Historical Footnote, Not Precedent
Mysterious spheres are not new. The 1561 celestial event over Nuremberg and the 1566 sighting over Basel each produced eyewitness accounts of glowing orbs in the sky. Historians now read those episodes as a combination of atmospheric optics, cultural anxiety, and symbolic interpretation, not visitations. Every era, it seems, encounters the unexplained object it is psychologically primed to see.
A press conference in June 2025, featuring ufologist Steven Greer and U.S. Congressman Eric Burlison, generated renewed interest but produced no verifiable evidence. The January 2026 video showing a similar orb in flight has not undergone independent forensic analysis either.
Researchers from the National Autonomous University of Mexico (UNAM) have found some weird things in the sphere.
UNAM Analysis of the Buga Sphere
- Fiber-optic-like network inside, 2000x magnification confirmed
- Connects surface copper contacts to core, possible signal transmission system
- Material unknown transparent substance with ultra-low optical loss, beyond current tech
- Outerlayer is titanium-like alloy, unknown ultra-light elements, survived 400°C flame
- Middle has self-healing micropores, damaged areas restored within 48 hours
- Core has 18 microspheres in symmetry, radioactive isotopes with ~12,000-year half-life
- Weighs from 2kg, to 10kg later and now stabilised at 6kg (solid metal equivalent = ~80kg)

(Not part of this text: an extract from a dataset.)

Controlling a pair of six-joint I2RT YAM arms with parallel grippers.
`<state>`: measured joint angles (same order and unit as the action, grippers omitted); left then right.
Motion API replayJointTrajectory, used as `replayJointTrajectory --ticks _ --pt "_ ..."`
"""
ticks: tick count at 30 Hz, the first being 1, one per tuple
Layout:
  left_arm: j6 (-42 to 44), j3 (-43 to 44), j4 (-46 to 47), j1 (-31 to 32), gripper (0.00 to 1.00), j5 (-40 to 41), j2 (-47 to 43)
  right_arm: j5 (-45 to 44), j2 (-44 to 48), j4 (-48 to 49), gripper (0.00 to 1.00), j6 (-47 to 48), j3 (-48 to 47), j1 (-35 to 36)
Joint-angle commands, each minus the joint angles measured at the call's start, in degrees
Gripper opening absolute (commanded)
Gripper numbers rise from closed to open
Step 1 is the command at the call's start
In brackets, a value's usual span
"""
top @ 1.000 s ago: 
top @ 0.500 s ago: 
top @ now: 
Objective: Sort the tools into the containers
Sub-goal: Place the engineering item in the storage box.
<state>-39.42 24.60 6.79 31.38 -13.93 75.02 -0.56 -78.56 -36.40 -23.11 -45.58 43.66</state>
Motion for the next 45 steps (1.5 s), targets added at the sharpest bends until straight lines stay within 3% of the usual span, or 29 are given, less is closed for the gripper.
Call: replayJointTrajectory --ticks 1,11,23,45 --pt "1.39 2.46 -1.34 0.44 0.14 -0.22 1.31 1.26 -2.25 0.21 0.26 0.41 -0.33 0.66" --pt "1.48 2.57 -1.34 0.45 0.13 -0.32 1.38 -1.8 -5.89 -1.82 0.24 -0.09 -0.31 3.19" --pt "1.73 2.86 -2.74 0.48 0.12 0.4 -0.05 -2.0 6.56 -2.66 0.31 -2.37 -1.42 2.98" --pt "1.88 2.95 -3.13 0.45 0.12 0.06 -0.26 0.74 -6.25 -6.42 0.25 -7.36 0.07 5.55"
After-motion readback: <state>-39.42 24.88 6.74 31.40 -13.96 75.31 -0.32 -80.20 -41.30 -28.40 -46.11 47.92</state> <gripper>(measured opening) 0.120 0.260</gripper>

- Still gaining 0.1% mass daily
- Electromagnetic pulse detected during weight shifts, zero external energy input
- Surface feels 4°C constantly, but vaporises water on contact
- Internal temp exceeds 150°C, heat doesn't conduct outward
- Surrounding vegetation permanently dehydrated; soil in abnormal anion concentration
- UNAM confirmed sphere offsets gravity via self-generated electromagnetic field
- Theoretically needs 12 Tesla (20x an MRI machine) but no magnetic leakage
- Grass within 3m died for 3+ months; soil microorganism activity near zero
- People who handled it reported dizziness, vomiting
- DNA testing showed non-ionizing damage to lymphocytes
- Ionization field weakening 3% monthly
- Radioactive isotopes show zero decay, mechanism unknown
- University of Georgia unit dated it to 12,560 years ago, Younger Dryas period
- Predates any known advanced civilisation on Earth
- Seamless construction, dynamic mass, thermodynamic isolation, unknown technology
- UNAM evidence points to non-artificial (non-human) origin
The team says the sphere has a central nucleus, being referred to as "a chip.' It has three layers of metal-like material and 18 microspheres surrounding the nucleus.

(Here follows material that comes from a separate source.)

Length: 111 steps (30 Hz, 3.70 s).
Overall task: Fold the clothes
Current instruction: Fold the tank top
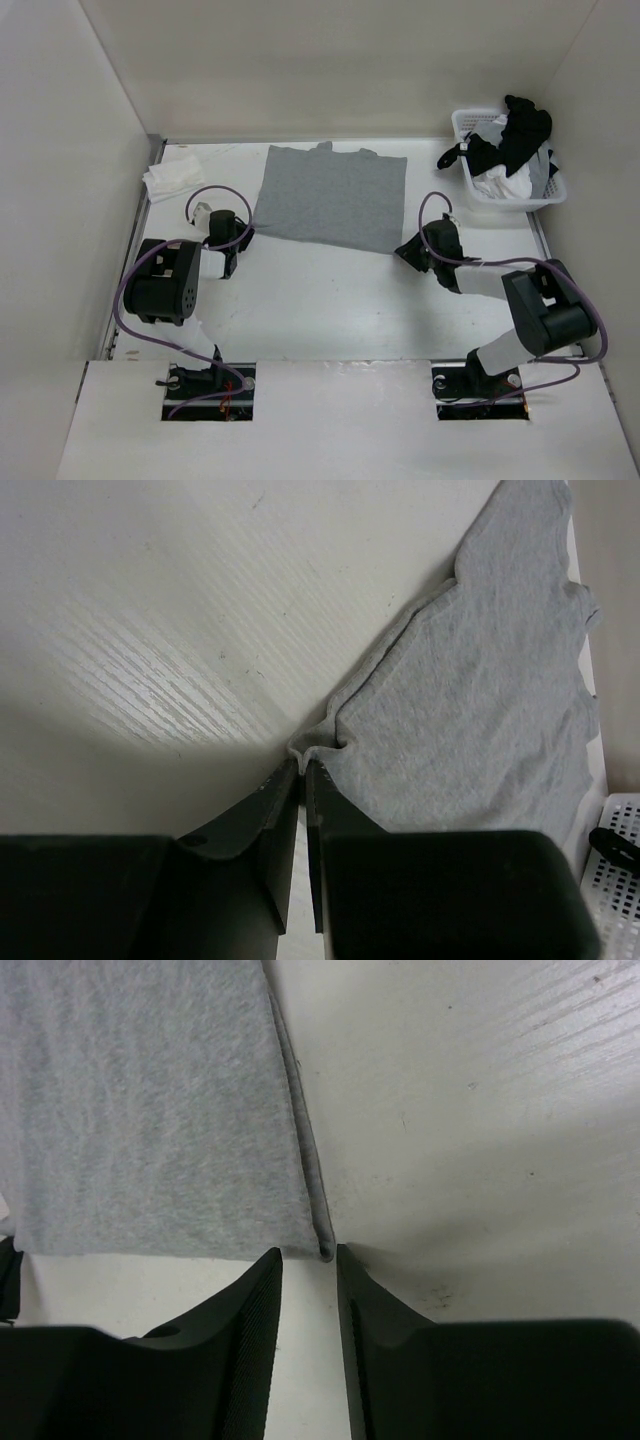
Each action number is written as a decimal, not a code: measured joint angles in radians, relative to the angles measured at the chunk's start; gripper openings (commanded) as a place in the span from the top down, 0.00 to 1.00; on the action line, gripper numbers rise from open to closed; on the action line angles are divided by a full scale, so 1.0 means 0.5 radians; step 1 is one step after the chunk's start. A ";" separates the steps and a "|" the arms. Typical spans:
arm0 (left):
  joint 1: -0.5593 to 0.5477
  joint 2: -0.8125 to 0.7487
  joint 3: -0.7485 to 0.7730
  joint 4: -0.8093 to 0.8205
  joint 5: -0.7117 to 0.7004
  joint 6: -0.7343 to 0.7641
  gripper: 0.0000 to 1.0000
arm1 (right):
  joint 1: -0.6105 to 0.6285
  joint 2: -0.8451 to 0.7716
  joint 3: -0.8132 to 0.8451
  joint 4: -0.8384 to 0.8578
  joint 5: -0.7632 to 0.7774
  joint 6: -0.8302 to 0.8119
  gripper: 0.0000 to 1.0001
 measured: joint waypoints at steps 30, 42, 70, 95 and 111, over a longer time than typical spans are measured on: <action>0.009 -1.421 -0.166 -0.404 0.014 0.047 1.00 | 0.322 -1.190 0.199 -0.572 0.419 -0.211 1.00; -0.021 -2.573 0.779 -1.236 -0.064 0.339 1.00 | 1.147 -1.901 1.372 -1.390 1.021 -0.572 1.00; 0.121 0.288 1.236 -0.967 -0.024 0.439 1.00 | -0.254 0.808 1.959 -1.019 -0.169 -0.510 1.00; 0.160 -1.861 -0.687 -0.691 0.119 0.294 0.97 | 0.015 -0.958 -0.240 -0.556 -0.069 -0.194 1.00; 0.381 -2.275 -0.985 -1.083 0.172 0.319 0.69 | -0.188 -0.745 -0.269 -0.528 -0.050 -0.184 0.50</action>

Rodolfo Garrido, an engineer with the UNAM team, says it seems like a strong, decaying ionised field from the Buga sphere might have had that effect on the grass.
Reports said that it has fibres of an optical fibres of optical nature, though it has not been stated whether the university has openly endorsed its alien origin.
Dr Julia Mossbridge, a cognitive neuroscientist and a researcher of unidentified aerial phenomena (UAP), refuted the theories being built around the sphere about its alien origin. "The sphere itself seems kind of like an art project," that she said, "only humans can do."
As of now, there is no confirmed evidence the Buga Sphere is extraterrestrial. There is equally no publicly available data proving it a hoax, an art installation, or a misidentified industrial component. But the Buga town has already built its own mythology around it, that remains exactly what it has always been: not a discovery, but a very well-travelled rumor, which may gain currency until controlled scientific testing proves it otherwise.